▸ Task directions: Copy exactly, and only, the lines from the line containing "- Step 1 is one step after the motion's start" through the last line of the records below, both included.
-- Records for this exercise follows --
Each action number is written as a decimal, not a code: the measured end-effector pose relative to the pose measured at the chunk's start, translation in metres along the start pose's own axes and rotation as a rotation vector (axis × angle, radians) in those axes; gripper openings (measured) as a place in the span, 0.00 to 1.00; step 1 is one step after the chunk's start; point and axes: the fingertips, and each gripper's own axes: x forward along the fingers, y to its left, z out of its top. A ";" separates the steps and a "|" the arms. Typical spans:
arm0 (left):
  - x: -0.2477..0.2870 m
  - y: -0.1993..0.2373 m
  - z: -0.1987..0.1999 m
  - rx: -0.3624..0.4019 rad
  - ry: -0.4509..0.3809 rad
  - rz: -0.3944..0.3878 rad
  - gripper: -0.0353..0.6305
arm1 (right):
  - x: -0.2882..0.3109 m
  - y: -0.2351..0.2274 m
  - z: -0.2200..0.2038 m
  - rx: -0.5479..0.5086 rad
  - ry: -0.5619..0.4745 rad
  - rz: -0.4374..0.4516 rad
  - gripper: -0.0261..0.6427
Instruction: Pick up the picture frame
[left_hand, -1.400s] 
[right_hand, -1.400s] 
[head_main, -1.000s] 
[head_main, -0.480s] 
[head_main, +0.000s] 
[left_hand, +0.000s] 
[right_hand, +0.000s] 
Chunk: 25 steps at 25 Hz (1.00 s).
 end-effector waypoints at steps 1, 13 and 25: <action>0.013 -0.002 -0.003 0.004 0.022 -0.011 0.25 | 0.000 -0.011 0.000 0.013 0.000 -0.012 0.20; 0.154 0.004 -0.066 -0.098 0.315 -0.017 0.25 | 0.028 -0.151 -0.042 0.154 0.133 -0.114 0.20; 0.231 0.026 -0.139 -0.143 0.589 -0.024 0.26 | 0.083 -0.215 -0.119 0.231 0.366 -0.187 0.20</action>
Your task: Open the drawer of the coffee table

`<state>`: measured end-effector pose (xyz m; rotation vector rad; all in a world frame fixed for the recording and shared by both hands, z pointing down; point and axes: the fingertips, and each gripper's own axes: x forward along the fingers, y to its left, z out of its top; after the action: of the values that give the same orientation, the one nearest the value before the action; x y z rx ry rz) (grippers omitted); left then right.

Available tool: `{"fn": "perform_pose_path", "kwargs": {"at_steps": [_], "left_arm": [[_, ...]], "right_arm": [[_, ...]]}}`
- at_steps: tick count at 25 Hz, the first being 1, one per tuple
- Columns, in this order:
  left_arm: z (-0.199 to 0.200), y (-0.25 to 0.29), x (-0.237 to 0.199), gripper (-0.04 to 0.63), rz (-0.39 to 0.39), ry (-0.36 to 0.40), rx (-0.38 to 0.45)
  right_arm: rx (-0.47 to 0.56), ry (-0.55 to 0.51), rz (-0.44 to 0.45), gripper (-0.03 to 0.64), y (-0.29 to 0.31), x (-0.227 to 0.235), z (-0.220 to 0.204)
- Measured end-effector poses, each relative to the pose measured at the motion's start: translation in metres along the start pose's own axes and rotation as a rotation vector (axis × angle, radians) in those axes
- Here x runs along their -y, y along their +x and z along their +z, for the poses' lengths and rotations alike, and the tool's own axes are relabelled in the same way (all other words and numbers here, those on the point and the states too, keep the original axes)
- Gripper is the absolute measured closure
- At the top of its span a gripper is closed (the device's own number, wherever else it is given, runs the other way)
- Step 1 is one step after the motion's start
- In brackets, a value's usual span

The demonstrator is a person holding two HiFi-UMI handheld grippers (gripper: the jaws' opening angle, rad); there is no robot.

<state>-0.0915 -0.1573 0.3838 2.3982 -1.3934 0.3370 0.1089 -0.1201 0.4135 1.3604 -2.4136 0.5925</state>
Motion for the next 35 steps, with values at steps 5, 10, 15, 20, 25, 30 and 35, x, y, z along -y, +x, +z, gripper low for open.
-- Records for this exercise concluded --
▸ Written reply:
- Step 1 is one step after the motion's start
- In brackets, a value's usual span

The demonstrator is a person holding two HiFi-UMI handheld grippers (gripper: the jaws' opening angle, rad); there is no robot.

<state>-0.0915 -0.1573 0.3838 2.3982 -1.3934 0.3370 0.1089 -0.1201 0.4135 1.3604 -2.4136 0.5925</state>
Motion for the next 35 steps, with values at steps 5, 10, 15, 20, 25, 30 and 35, x, y, z along -y, +x, +z, gripper low for open.

No more is needed for this exercise.